Emperor Visits the Hell (Luo Li, 2012)
The Dragons & Tigers Award for Young Cinema at the Vancouver International Film Festival has an illustrious history. Handed out every year since 1994, previous winners include such now-vitally important filmmakers as Hong Sangsoo, Jia Zhangke, Hirokazu Kore-eda, Liu Jiayin, Lee Changdong, and Wisit Sasanatieng. Winning the award this year, or should I say last year, was Chinese director Luo Li, for this, his third feature. I managed to see only five of the eight films in competition this year but my top choice would have been Song Fang’s Memories Look at Me, with Li’s film coming in second (the others I saw were A Fish, A Mere Life, and Moksha: the World or I, How Does that Work?).

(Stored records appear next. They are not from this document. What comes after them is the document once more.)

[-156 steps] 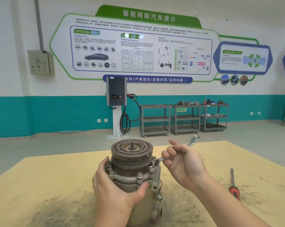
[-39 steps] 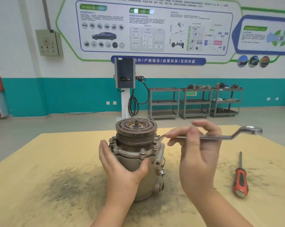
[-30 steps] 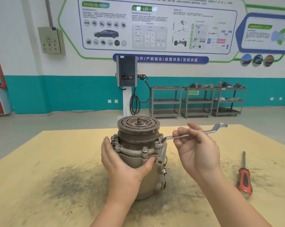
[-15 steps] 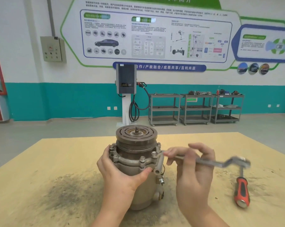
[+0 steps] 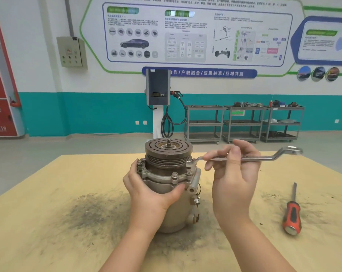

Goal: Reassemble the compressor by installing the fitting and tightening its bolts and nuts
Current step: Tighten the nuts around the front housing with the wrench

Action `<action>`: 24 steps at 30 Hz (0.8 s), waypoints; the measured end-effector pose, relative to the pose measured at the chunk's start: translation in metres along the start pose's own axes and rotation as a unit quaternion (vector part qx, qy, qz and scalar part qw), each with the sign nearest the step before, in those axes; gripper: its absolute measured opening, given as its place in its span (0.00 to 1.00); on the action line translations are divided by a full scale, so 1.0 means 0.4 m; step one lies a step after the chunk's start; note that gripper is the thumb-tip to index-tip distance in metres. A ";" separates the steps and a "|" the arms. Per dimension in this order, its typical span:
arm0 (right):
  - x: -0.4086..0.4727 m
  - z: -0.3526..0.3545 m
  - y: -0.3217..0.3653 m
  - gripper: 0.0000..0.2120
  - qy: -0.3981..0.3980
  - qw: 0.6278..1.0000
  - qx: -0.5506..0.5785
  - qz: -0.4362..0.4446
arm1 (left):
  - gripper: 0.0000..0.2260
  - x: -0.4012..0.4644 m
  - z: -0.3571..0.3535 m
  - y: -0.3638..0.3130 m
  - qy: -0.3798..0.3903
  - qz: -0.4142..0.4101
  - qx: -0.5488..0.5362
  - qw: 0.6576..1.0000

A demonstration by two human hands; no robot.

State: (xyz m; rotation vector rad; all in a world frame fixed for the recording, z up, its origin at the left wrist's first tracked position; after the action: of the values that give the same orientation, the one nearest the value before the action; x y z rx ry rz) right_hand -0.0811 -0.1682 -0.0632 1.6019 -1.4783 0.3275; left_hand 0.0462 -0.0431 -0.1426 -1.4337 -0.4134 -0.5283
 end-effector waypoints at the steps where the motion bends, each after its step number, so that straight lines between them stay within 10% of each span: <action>1: 0.006 0.014 -0.014 0.07 -0.031 0.998 0.040 -0.047 | 0.52 -0.003 -0.001 -0.002 -0.004 -0.001 0.003 1.000; 17: 0.070 0.089 -0.104 0.06 -0.070 0.943 0.148 -0.291 | 0.54 -0.013 -0.028 0.010 0.025 0.001 0.004 1.000; 24: -0.013 0.081 -0.051 0.04 -0.043 0.999 0.000 0.010 | 0.57 -0.013 -0.033 0.028 0.044 0.041 -0.018 0.998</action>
State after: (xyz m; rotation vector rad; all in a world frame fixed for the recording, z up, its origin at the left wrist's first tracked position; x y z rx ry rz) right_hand -0.0760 -0.1913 -0.0936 1.6198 -1.5596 0.2733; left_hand 0.0479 -0.0551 -0.1560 -1.4507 -0.2748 -0.5321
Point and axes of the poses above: each hand's wrist, its own x-axis towards the middle knuckle, its own z-axis out of the back of the hand, y = z × x, the point moved 5 cm from there along x, towards the middle knuckle, and after that the axes turned 4 degrees about x, right-handed, at the moved point
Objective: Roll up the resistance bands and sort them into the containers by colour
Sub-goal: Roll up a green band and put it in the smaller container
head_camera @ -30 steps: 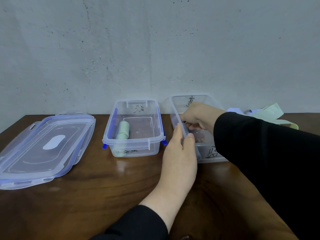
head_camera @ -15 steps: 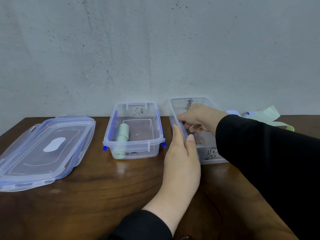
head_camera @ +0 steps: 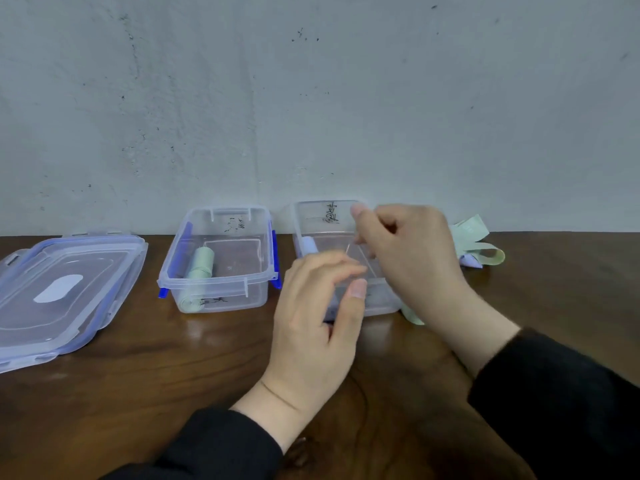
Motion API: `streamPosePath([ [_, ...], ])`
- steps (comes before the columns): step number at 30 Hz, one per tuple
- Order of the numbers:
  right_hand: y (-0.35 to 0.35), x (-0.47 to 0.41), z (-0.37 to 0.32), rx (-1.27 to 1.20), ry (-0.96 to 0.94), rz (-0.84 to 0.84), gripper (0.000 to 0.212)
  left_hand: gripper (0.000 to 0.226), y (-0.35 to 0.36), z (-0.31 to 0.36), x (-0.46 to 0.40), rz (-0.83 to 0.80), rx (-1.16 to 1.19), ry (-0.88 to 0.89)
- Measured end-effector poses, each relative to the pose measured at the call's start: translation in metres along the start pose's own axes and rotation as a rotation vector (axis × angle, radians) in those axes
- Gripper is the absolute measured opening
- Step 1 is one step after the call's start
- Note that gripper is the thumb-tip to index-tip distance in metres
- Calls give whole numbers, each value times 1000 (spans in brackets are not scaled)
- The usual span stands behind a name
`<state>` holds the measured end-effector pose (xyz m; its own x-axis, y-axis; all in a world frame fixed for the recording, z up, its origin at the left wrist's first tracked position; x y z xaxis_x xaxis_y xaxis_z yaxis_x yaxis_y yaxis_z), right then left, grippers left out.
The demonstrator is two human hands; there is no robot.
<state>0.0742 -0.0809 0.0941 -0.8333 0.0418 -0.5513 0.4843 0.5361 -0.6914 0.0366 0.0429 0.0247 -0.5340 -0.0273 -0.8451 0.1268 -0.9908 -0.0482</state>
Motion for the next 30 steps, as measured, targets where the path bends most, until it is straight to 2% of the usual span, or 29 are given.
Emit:
streamPosePath([
  [3, -8, 64, 23, -5, -31, -102, 53, 27, 7, 9, 7, -131, -9, -47],
  [6, -23, 95, 59, 37, -105, -147, 46, 26, 21, 16, 18, -352, -38, -236],
  [8, -35, 100, 90, 100, -114, -142, 35, 26, 31, 19, 25, -474, -105, -331],
  [11, -46, 96, 132, 224, 11, -120, 11, 21, 45, 23, 32, -578, -186, -403],
  [15, -39, 89, 159, 248, 210, -253, 66, 16, 64, 26, 41, -615, -226, -450],
  [16, -36, 87, 160, 241, 230, -291, 72, 18, 67, 26, 42, -610, -242, -464],
  [18, -31, 85, 161, 209, 241, -323, 71, 27, 73, 24, 43, -606, -272, -486],
  [25, -42, 84, 153, 0, 304, -303, 43, 60, 93, 32, 47, -716, -304, -567],
  [30, -44, 86, 146, -337, 451, -240, 33, 93, 105, 43, 50, -768, -245, -600],
])
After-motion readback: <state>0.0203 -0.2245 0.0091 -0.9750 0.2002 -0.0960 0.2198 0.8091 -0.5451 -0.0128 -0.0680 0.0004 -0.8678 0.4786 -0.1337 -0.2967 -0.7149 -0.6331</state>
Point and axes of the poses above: each hand's wrist, its own x-axis away from the middle knuckle, its own y-axis out of the palm, z = x × y, the point moved 1 cm from there along -x, towards the middle knuckle, and after that the axes turned 14 degrees about x, right-handed, at the moved point
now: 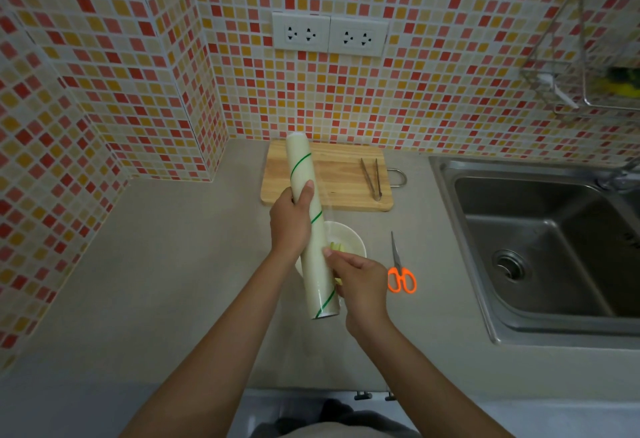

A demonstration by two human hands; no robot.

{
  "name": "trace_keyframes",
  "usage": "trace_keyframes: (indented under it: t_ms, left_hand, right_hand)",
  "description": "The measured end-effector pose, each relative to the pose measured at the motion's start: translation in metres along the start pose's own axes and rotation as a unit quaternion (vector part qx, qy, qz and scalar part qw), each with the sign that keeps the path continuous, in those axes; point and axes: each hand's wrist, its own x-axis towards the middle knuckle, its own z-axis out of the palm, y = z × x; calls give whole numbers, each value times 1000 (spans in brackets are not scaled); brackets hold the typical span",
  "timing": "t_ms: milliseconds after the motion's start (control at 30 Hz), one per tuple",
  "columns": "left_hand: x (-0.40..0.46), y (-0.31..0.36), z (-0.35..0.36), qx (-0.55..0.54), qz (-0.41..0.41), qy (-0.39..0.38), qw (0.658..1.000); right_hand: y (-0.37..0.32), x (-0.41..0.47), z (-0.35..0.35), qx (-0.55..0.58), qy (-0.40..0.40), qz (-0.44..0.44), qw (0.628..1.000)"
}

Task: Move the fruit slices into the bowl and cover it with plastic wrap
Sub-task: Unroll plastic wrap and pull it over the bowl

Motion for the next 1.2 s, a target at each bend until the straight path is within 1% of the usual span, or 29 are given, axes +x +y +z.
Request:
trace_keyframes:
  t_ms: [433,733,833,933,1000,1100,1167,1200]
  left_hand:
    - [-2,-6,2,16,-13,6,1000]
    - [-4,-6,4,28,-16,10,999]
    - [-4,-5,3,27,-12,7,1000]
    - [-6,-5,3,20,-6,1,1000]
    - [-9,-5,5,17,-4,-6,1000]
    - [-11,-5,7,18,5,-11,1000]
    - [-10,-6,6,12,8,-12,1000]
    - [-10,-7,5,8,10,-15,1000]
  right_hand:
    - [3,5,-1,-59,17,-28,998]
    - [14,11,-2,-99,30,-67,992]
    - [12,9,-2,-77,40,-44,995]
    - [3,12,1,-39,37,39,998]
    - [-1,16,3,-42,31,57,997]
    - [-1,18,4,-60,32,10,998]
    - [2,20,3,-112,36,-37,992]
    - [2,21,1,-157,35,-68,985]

Shot in a minimalist black and white, Emperor Visits the Hell is a modern-day retelling of three chapters from the Ming Dynasty epic Journey to the West, one of the foundational texts of Chinese literature and a never-ending fount of film and television stories. After the Dragon King, a local gangster, disobeys an order from Heaven and changes the weather, he appeals to the Emperor, a government bureaucrat, to protect him from a death sentence at the hands of Heaven’s Executioner. The Emperor, Li Shimen (played by Li Wen) does his best to protect him, but the Messenger falls asleep and manages to kill the Dragon King in a dream, which is enough to kill him in reality. The Dragon King, as a ghost, then haunts the Emperor and causes his death. But, with the Executioner along to guide him through the underworld, the Emperor finds a way to bribe his way back to life by altering what is written in the Book of Life and Death, a bureaucratic solution to a supernatural problem. It’s not that the Emperor breaks the rules, rather he bends them to conform to his desires. The Dragon King’s crime was outright, the specific defiance of a heavenly command. The Emperor obeys the rules as written, he just changes the writing, like Captain Kirk with the Kobayashi Maru. The film ends with the Emperor drunk and pontificating at a celebratory feast in a loud and crowded restaurant, and here the distinction between film story and reality itself breaks down, as the actor begins speaking as himself, rather than his character, a kind of riff on the ending of Abbas Kiarostami’s Taste of Cherry. Novel, film, reality, these too are arbitrary categorizations that one with enough power, like a motion picture director, can render meaningless.
In presenting its award, the Dragons & Tigers jury cited not only the film’s “mordant humor” but it’s “audacious integration of multiple levels of storytelling and filmmaking”, which it most certainly accomplishes. The film demolishes every border it comes across: dream and reality, past and present, film and literature, fiction and documentary. The Emperor, a man with both money and governmental authority, bends reality to his needs, a none-too-subtle crack at the state of contemporary Chinese society, where the meanings of laws and borders and even words can change depending on one’s wealth, position and connections. The use of black and white and the deadpan sense of humor immediately call Jim Jarmusch to mind, and there’s a blankness to the performances and a just slightly off the beat editing style that recalls nothing so much as Jarmusch’s masterpiece Dead Man, another film about a trip through the underworld where the normal rules and structures of reality fail to apply. It’s this dreamy rhythm that still haunts me nine months later, much more than the film’s postmodern satire.